We do not know how many trials funded by NIH are being carried out by EU Member States, nor is it clear how other NIH-funded groups have dealt with this recommendation by the NIH Counsel. As a consequence of NIH's decision not to sponsor START, NIH asked the grant recipient for START, the University of Minnesota, to assume sponsorship for the trial. To our knowledge, there is no precedent for a US university serving as the sponsor of an NIH-funded multi-center, multi-national trial such as START. Most state universities, for example, are subject to state constitutional restrictions comparable to the Anti-Deficiency Act and therefore would have been barred as a matter of state law from accepting an open-ended liability. Consideration of the matter required several meetings among University Vice Presidents, START investigators, University risk management officials, and the University General Counsel. The University's counsel were not convinced that NIH Counsel was correctly interpreting the Anti-Deficiency Act and they requested NIH Counsel to reconsider the matter. After a teleconference in November 2008, it was clear that NIH was not going to change its position. NIH asserted that serving as regulatory sponsor would violate the Anti-Deficiency Act in some jurisdictions; hence would not agree to be sponsor. In December 2008, nearly 5 months after the NIH notified the University that NIH could not serve as the trial sponsor, the University agreed to serve as the sponsor of START.
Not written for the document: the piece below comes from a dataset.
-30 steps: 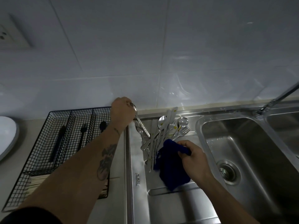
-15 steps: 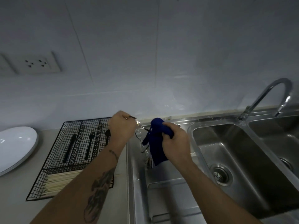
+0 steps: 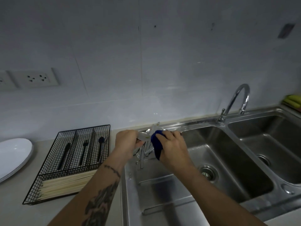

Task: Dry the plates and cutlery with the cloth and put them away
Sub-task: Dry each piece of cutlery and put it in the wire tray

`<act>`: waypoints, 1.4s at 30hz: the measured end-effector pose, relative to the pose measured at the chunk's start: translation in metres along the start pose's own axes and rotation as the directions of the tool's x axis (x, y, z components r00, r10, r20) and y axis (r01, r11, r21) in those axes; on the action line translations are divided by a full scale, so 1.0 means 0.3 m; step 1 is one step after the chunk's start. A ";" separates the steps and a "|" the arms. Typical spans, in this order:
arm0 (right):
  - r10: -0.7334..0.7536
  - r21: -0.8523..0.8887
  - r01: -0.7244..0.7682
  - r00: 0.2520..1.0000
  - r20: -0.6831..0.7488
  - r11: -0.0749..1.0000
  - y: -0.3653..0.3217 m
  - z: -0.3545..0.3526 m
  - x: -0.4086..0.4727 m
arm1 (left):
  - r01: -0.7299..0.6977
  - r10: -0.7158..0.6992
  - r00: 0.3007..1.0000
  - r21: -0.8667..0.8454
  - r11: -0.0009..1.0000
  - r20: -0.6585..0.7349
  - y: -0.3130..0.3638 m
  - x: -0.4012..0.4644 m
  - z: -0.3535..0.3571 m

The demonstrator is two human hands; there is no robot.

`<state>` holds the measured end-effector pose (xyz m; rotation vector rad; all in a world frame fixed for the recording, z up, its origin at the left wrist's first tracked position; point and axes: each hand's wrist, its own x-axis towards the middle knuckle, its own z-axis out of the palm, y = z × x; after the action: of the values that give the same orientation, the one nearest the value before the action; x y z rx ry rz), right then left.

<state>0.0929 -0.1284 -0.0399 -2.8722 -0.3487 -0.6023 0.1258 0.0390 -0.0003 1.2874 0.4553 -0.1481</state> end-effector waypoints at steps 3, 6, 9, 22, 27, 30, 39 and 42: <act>0.032 0.009 -0.032 0.998 -0.046 0.999 0.062 -0.019 -0.002 | 0.059 -0.059 0.998 -0.045 0.997 0.018 0.009 -0.037 0.017; 0.067 0.009 -0.066 0.994 -0.085 0.998 0.120 -0.025 -0.010 | 0.087 -0.087 0.995 -0.008 0.996 0.044 -0.003 -0.048 0.005; 0.045 -0.013 -0.047 0.993 -0.110 0.999 0.120 -0.038 0.009 | 0.029 -0.030 0.999 0.040 0.999 0.025 -0.013 -0.046 0.002; -0.057 0.039 0.064 0.983 -0.177 0.997 0.040 -0.008 -0.009 | -0.326 0.291 0.945 0.480 0.815 0.149 0.004 0.002 -0.034; -0.030 0.011 0.033 0.979 -0.203 0.999 0.143 0.049 -0.059 | -0.041 0.024 0.996 0.207 0.978 0.086 -0.019 0.020 -0.049; 0.056 0.009 -0.055 0.982 -0.182 0.998 0.177 0.044 -0.068 | 0.068 -0.075 0.996 0.131 0.989 0.052 -0.028 0.026 -0.048; 0.042 0.005 -0.042 0.988 -0.149 0.999 0.187 0.066 -0.085 | 0.164 -0.167 0.985 0.055 0.985 0.049 -0.014 0.025 -0.033; 0.023 -0.014 -0.026 0.990 -0.138 1.000 0.156 0.052 -0.081 | 0.175 -0.179 0.982 0.061 0.983 0.056 -0.007 0.025 -0.043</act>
<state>0.0894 -0.1742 -0.0701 -2.8257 -0.2883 -0.7978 0.1288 0.0516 -0.0080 1.2926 0.5156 -0.3513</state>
As noted previously, and typical of many NIH-sponsored trials, the University was already carrying out many of the responsibilities of a trial sponsor. However, in previous INSIGHT trials carried out with NIH support, the University did not assume legal responsibilities of the sponsor, and therefore did not assume potential sponsor liabilities for damages caused by other investigators in the trial or for damages caused to trial participants that were not the fault of any party. The change in the University's role in START created a potential problem. The University understood from NIH's decision to decline sponsorship that there were jurisdictions in the EU for which it would be exposed to unlimited liability as sponsor. Other than limited insurance, the University's primary source of liability protection is the Minnesota Tort Claims Act [24]. This Act covers wrongdoings of State and University employees and establishes a financial limit on claims; it is applicable for claims in Minnesota (in principle it should be applicable in other states that apply principles of comity among states). It is not adequate liability coverage for an international trial.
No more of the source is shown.